Share Purchase Warrants
We have not issued and do not have any outstanding warrants to purchase shares of our common stock.
Options
We have not issued and do not have any outstanding options to purchase shares of our common stock.
Convertible Securities
We have not issued and do not have any outstanding securities convertible into shares of our common stock or any rights convertible or exchangeable into shares of our common stock.

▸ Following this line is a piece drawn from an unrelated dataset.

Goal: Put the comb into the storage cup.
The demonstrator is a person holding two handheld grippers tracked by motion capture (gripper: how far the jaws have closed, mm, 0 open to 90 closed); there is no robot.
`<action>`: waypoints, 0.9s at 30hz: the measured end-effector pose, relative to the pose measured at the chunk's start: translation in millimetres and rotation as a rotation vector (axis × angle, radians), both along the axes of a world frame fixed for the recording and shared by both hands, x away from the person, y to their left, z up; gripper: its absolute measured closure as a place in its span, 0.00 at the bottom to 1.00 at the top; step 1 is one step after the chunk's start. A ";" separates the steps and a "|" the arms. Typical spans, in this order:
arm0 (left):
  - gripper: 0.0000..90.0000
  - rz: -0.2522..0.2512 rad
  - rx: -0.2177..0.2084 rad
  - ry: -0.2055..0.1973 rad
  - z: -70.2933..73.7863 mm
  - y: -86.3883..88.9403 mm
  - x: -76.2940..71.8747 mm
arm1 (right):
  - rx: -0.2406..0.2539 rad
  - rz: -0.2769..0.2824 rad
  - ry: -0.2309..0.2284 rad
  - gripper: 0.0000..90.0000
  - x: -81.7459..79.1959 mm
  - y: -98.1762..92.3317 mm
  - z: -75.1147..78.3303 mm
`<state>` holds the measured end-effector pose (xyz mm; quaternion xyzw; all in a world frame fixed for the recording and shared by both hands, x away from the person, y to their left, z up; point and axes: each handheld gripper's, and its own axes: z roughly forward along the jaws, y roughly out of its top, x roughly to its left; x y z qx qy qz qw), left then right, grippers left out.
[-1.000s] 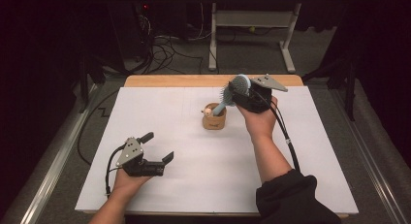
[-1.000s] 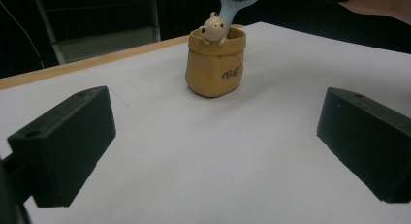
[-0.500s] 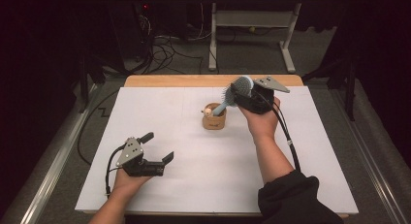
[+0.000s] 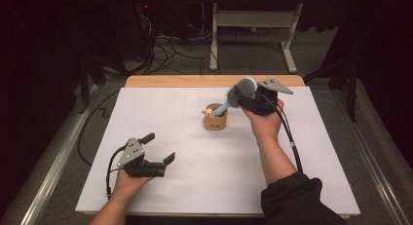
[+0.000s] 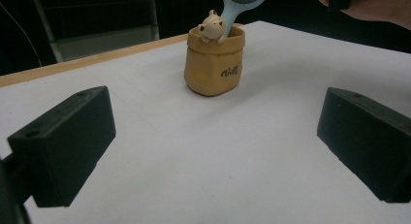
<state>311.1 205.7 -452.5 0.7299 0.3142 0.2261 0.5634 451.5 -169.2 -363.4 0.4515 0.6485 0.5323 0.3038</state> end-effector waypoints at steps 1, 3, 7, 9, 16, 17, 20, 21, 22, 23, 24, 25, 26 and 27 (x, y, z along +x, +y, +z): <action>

Interests of Named Experts and Counsel
No expert or counsel named in this prospectus as having prepared or certified any part of this prospectus or having given an opinion upon the validity of the securities being registered or upon other legal matters in connection with the registration or offering of the common stock was employed on a contingency basis, or had, or is to receive, in connection with the offering, an interest, direct or indirect, in the registrant or any of its parents or subsidiaries. Nor was any such person connected with the registrant or any of its parents or subsidiaries as a promoter, managing or principal underwriter, voting trustee, director, officer, or employee.
Dean Law Corp. has provided an opinion on the validity of our common stock.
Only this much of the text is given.